A União Europeia (UE) sancionou esta quinta-feira 15 pessoas e seis entidades no Irão por “graves violações dos direitos humanos” no país, face à recente onda de violência contra manifestantes.
A lista inclui o ministro do Interior e chefe do Conselho de Segurança Nacional iraniano, Eskandar Momeni, o procurador-geral, Mohammad Movahedi-Azad, oficiais de alta patente das forças de manutenção da ordem e comandantes do Corpo dos Guardas da Revolução Islâmica, entre outros.
A UE considera que “todos estiveram envolvidos na repressão violenta de protestos pacíficos e na detenção arbitrária de ativistas políticos e defensores dos direitos humanos”. De acordo com um balanço atualizado da organização não-governamental (ONG) norte-americana Human Rights Activists News Agency (HRANA), 6.373 pessoas, incluindo 5.993 manifestantes, foram mortas no início de janeiro durante o movimento de contestação no Irão.

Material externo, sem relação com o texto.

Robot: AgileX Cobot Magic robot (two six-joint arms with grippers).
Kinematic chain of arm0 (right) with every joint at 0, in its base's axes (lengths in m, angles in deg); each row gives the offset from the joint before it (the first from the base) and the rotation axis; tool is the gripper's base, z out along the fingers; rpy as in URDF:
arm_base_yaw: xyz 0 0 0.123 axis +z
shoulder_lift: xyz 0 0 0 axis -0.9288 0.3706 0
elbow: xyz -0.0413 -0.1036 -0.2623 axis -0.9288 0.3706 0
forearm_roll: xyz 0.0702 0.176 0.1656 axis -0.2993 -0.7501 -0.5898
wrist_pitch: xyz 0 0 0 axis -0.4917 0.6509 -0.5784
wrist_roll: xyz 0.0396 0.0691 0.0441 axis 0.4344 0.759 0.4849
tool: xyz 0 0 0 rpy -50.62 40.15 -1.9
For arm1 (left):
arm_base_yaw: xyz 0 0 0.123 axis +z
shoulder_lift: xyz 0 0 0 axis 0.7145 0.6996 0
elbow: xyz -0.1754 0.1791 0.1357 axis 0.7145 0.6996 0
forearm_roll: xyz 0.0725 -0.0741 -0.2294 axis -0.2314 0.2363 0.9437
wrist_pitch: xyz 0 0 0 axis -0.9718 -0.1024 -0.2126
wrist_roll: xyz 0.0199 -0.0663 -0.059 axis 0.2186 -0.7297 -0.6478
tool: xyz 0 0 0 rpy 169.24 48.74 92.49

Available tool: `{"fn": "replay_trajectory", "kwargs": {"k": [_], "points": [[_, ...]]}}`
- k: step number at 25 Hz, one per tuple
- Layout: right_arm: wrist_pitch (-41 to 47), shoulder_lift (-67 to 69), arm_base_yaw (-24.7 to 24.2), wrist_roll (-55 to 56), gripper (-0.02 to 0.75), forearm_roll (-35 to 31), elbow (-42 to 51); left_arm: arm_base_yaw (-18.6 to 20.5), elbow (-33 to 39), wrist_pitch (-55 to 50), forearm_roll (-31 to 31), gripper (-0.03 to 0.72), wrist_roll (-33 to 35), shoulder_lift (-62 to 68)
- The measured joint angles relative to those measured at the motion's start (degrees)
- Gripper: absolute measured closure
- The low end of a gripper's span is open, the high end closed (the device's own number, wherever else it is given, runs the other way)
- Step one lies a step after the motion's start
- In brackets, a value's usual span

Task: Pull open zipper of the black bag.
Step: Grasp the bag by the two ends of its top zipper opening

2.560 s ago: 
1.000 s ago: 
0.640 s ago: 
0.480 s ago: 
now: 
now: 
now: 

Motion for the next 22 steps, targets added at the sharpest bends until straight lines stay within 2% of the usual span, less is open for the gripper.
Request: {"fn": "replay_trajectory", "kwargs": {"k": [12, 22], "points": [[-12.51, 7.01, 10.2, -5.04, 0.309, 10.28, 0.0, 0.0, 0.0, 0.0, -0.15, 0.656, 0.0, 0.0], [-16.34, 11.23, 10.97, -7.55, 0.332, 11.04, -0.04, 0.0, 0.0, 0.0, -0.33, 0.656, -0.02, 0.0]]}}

Na reunião do Conselho, na qual participam os ministros dos Negócios Estrangeiros dos 27, foi ainda considerado que “o apoio militar do Irão à guerra de agressão da Rússia [contra a Ucrânia] continua a representar uma ameaça direta à segurança da UE”.
Assim, foram também impostas, neste âmbito, sanções a mais quatro pessoas e seis entidades, com foco no programa patrocinado pelo Estado iraniano para o desenvolvimento e a produção de veículos aéreos não tripulados, totalizando agora 24 pessoas e 26 entidades. Este regime de medidas restritivas foi ainda prolongado por mais seis meses, até 27 julho.